**SUPPLIED INFORMATION:**

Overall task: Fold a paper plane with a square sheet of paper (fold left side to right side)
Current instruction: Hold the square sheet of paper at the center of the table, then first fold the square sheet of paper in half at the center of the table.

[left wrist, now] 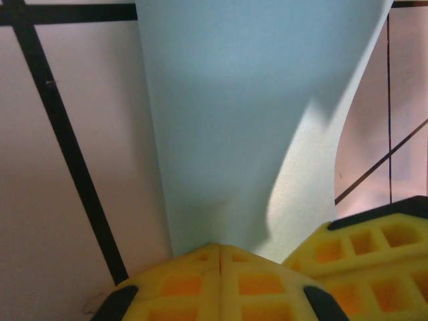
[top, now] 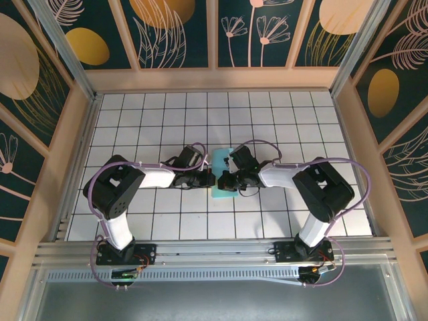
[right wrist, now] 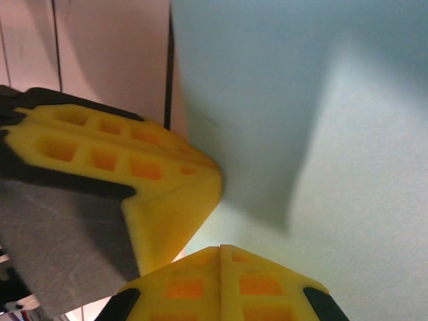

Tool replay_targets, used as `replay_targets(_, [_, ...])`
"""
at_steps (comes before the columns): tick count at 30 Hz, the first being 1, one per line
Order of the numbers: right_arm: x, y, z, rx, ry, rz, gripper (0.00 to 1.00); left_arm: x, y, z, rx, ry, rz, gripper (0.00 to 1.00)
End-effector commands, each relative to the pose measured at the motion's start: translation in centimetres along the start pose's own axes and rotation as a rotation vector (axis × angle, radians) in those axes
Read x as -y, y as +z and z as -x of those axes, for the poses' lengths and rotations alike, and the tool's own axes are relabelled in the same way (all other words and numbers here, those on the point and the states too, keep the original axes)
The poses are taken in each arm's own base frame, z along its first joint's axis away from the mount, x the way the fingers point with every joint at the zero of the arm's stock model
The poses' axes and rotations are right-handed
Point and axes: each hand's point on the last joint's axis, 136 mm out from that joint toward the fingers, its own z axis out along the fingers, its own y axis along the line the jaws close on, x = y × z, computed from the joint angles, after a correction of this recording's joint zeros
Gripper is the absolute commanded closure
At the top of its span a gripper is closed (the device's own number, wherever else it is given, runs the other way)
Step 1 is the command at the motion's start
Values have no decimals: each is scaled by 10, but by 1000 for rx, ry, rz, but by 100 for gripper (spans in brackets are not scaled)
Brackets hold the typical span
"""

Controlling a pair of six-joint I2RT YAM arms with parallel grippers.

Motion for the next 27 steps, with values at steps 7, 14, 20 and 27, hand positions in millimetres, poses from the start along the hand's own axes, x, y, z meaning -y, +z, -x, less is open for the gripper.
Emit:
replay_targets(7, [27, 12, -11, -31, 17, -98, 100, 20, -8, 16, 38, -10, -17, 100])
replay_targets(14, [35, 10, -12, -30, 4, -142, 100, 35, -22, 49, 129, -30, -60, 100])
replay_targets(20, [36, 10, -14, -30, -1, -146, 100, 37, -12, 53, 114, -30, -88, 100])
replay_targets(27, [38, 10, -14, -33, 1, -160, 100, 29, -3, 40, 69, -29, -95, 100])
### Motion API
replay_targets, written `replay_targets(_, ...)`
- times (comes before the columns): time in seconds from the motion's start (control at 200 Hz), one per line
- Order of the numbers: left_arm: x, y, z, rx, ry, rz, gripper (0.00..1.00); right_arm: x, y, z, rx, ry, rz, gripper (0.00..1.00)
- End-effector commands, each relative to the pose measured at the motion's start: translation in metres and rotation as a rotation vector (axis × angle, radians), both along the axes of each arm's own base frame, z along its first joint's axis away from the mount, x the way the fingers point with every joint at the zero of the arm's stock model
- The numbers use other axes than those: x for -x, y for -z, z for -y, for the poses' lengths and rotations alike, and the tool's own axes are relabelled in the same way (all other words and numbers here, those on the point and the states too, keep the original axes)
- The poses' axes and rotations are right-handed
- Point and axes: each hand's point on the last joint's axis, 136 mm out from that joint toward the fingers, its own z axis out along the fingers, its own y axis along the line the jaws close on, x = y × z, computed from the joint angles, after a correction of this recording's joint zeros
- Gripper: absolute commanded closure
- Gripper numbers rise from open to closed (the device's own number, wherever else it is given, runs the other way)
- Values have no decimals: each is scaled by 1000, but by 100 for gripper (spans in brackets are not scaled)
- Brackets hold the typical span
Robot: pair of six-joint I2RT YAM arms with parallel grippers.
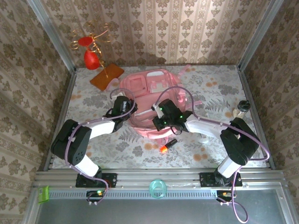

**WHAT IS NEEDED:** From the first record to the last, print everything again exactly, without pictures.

**TASK RESPONSE:**
Overall task: Fold a paper plane with a square sheet of paper (fold left side to right side)
Current instruction: Hold the square sheet of paper at the center of the table, then first fold the square sheet of paper in half at the center of the table.

[left wrist, now] 
[top, now] 
[right wrist, now] 

Tool replay_targets, used as `replay_targets(_, [_, ...])`
"""
at_steps (comes before the columns): tick count at 30 Hz, the first being 1, one per line
Order of the numbers: right_arm: x, y, z, rx, ry, rz, gripper (0.00 to 1.00); left_arm: x, y, z, rx, ry, rz, gripper (0.00 to 1.00)
End-effector commands, each relative to the pose measured at the motion's start: translation in centimetres along the start pose's own axes and rotation as a rotation vector (axis × angle, radians) in those axes
Read x as -y, y as +z and z as -x of those axes, for the poses' lengths and rotations alike, and the tool's own axes are relabelled in the same way (all other words and numbers here, those on the point and the states too, keep the original axes)
The poses are taken in each arm's own base frame, z along its first joint's axis away from the mount, x the way the fingers point with every joint at the zero of the arm's stock model
The poses' axes and rotations are right-handed
Point and axes: each hand's point on the last joint's axis, 136 mm out from that joint toward the fingers, its own z axis out along the fingers, its own y axis along the line the jaws close on, x = y × z, computed from the joint angles, after a correction of this recording's joint zeros
Gripper is the absolute commanded closure
At the top of its span a gripper is closed (the device's own number, wherever else it is given, runs the other way)
Step 1 is the command at the motion's start
Values have no decimals: each is scaled by 10, but by 1000 for rx, ry, rz, but by 100 for gripper (spans in brackets are not scaled)
Brackets hold the typical span
"""

Controlling a pair of six-joint I2RT YAM arms with parallel grippers.

Motion for the next 27 steps, with values at steps 7, 14, 20 and 27, hand positions in millimetres, poses from the start along the hand's own axes, x, y, z meaning -y, +z, -x, less is open for the gripper.
Emit:
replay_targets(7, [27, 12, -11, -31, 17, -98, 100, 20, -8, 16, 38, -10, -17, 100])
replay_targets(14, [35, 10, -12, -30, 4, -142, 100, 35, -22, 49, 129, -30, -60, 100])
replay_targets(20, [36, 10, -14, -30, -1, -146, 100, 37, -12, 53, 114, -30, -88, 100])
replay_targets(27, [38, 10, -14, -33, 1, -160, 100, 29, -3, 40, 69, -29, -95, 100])
### Motion API
replay_targets, written `replay_targets(_, ...)`
- times (comes before the columns): time in seconds from the motion's start (control at 200 Hz), one per line
- Order of the numbers: left_arm: x, y, z, rx, ry, rz, gripper (0.00..1.00); right_arm: x, y, z, rx, ry, rz, gripper (0.00..1.00)
- End-effector commands, each relative to the pose measured at the motion's start: translation in metres and rotation as a rotation vector (axis × angle, radians), both along the axes of each arm's own base frame, z along its first joint's axis away from the mount, x the way the fingers point with every joint at the zero of the arm's stock model
- The numbers use other axes than those: x for -x, y for -z, z for -y, for the poses' lengths and rotations alike, and the tool's own axes are relabelled in the same way (all other words and numbers here, those on the point and the states too, keep the original axes)
- The poses' axes and rotations are right-handed
- Point and axes: each hand's point on the last joint's axis, 136 mm out from that joint toward the fingers, its own z axis out along the fingers, its own y axis along the line the jaws close on, x = y × z, computed from the joint angles, after a correction of this recording's joint zeros
- Gripper: absolute commanded closure
- Gripper numbers rise from open to closed (the device's own number, wherever else it is given, runs the other way)
- Values have no decimals: each is scaled by 1000, but by 100 for gripper (spans in brackets are not scaled)
- Brackets hold the typical span
Robot: pair of six-joint I2RT YAM arms with parallel grippers.

Here is where the answer stops.